Now that the summer is over I don’t hear the sound of a mower running across a lawn for that perfect cut.

The past few months California with its water crisis has had to confront the very idea of cultivating a lawn in the home landscape.

According to Andrew Jackson Downing, nineteenth century New York nurseryman and landscape gardener, the lawns of England served as the model for the American lawn.

Judith Major in her book To Live in the New World: A. J. Downing and the American Landscape Garden  writes that Downing “admitted that the sunny American summer did not, like the moist and humid conditions of Britain, favor fine lawns; nevertheless, Downing offered the perpetual softness and verdure of the English lawn as the ideal.”

According to Downing, the necessary conditions were simple: deep soil, the correct kinds of grasses, and frequent mowing.
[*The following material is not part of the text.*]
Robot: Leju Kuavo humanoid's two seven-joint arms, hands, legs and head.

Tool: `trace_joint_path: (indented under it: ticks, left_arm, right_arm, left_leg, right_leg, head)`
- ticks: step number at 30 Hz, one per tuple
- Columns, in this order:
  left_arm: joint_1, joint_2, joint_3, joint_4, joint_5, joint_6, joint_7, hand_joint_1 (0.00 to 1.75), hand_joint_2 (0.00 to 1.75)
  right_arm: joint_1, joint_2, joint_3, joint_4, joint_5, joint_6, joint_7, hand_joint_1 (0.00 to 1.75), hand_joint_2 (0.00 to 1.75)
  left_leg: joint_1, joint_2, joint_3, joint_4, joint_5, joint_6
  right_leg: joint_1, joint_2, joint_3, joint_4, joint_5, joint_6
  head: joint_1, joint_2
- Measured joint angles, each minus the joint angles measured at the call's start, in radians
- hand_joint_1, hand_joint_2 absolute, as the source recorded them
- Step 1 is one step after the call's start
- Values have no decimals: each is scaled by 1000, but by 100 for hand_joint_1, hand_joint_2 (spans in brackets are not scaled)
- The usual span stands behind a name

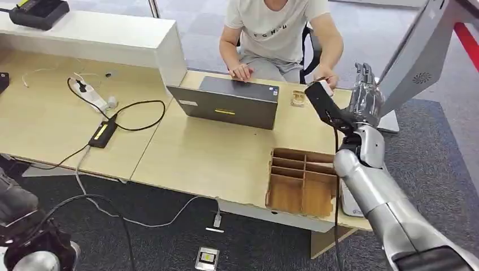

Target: Pass the card to the sensor for recognition and then transmit it.

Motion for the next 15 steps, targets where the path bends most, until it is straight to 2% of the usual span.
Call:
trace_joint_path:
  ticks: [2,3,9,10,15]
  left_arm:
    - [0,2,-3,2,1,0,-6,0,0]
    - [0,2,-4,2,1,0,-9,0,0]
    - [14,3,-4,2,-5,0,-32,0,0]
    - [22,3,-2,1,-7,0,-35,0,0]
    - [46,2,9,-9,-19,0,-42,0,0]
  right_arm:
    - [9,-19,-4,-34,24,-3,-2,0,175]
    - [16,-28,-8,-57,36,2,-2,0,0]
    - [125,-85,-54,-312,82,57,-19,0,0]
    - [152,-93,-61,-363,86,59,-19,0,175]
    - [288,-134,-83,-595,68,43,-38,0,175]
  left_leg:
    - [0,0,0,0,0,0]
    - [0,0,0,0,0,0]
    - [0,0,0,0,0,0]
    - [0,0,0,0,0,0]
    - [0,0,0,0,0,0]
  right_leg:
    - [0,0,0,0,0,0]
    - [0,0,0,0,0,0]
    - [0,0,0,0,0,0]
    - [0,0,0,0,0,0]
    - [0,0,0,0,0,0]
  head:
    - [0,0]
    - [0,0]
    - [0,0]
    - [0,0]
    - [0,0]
His own home featured a lawn. [below]

The home of Andrew Jackson Downing in New York, circa 1850.
Home of Andrew Jackson Downing in Newburg, NY in 1841

Major writes that Downing also specified that the mowing could be done only with an English lawn scythe with a broad blade “of the most perfect temper and quality.” His words appeared in print just a few years before the lawn mower in America.

Since Downing influenced America’s sense of rural art, or landscape design as art, it was no surprise that others especially seedsmen and nurserymen across the country also encouraged the lawn.

Philadelphia nurseryman Thomas Meehan wrote in the 1861 issue of his magazine Gardener’s Monthly, “The management and care of the lawn is of first importance. It is to the lawn more than to any other part that we owe the highest pleasures of gardening.”

In 1870 Ohio artist and landscape designer as well as Downing’s protegé Frank J. Scott wrote The Art of Beautifying Suburban Home Grounds of Small Extent which adopts a similar tone about the need for an English lawn. His  book went through several editions in the nineteenth century.

Downing’s early insistence on the need for a lawn influences the meaning of the home landscape to this very day.